Читать книгу Pharmacologia онлайн

32 страница из 211

The Chemists, as they acknowledged no source of disease but the presence of some hostile acid or alkali, or some deranged condition in the chemical composition of the fluid or solid parts, so they conceived all remedies must act by producing chemical changes in the body. We find Tournefort busily engaged in testing every vegetable juice, in order to discover in it some traces of an acid or alkaline ingredient, which might confer upon it medicinal activity.

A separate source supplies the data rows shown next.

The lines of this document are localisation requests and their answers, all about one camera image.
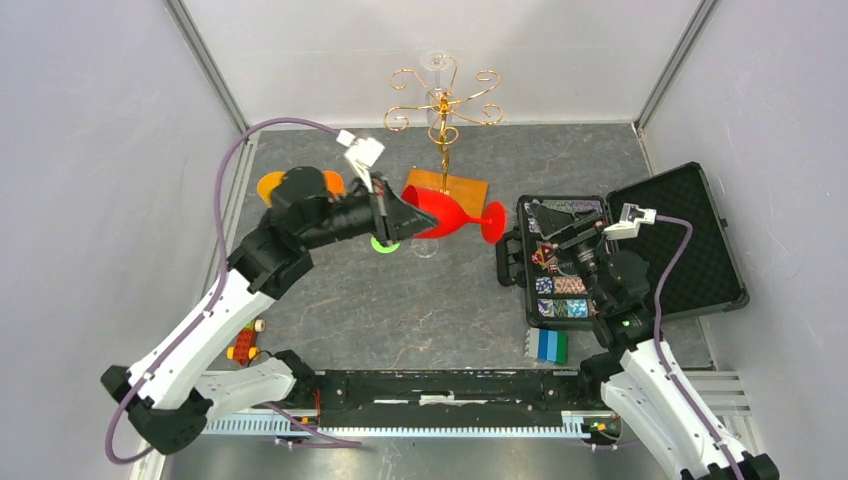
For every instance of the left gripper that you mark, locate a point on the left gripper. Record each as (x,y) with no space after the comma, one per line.
(417,223)

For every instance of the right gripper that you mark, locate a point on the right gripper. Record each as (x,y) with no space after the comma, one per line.
(550,220)

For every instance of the clear flute glass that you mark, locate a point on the clear flute glass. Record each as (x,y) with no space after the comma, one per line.
(424,248)

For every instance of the green wine glass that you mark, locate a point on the green wine glass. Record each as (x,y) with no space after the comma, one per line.
(384,249)

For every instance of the red wine glass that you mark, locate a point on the red wine glass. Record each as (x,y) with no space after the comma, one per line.
(451,216)

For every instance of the clear glass back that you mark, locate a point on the clear glass back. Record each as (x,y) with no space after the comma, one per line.
(439,69)

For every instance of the yellow wine glass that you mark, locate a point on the yellow wine glass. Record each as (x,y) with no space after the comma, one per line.
(267,184)

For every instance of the orange wine glass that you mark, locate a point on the orange wine glass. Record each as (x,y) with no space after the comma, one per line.
(334,183)

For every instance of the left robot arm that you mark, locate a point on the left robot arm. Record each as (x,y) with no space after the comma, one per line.
(169,396)

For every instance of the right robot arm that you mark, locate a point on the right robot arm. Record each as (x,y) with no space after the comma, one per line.
(638,377)

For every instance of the blue green brick stack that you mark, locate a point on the blue green brick stack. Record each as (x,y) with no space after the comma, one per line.
(547,346)

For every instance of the black poker chip case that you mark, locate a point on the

The fatal errors into which such an hypothesis was liable to betray the practitioner, receive an awful illustration in the history of the memorable fever that raged at Leyden in the year 1699, and which consigned two thirds of the population of that city to an untimely grave; an event which, in a great measure, depended upon the Professor Sylvius de la Boe, who having just embraced the chemical doctrines of Van Helmont, assigned the origin of the distemper to a prevailing acid, and declared that its cure could alone be effected by the copious administration of absorbent and testaceous medicines; an extravagance into which Van Helmont, himself, would hardly have been betrayed:—but thus it is in Philosophy, as in Politics, that the partisans of a popular leader are always more sanguine, and less reasonable, than their master; they are not only ready to delude the world, but most anxious to deceive themselves, and while they warmly defend their favourite system from the attacks of those that may assail it, they willingly close their own eyes, and conceal from themselves the different points that are untenable; or, to borrow the figurative language of a French writer, they are like the pious children of Noah,[41] who went backwards, that they might not see the nakedness which they approached for the purpose of covering.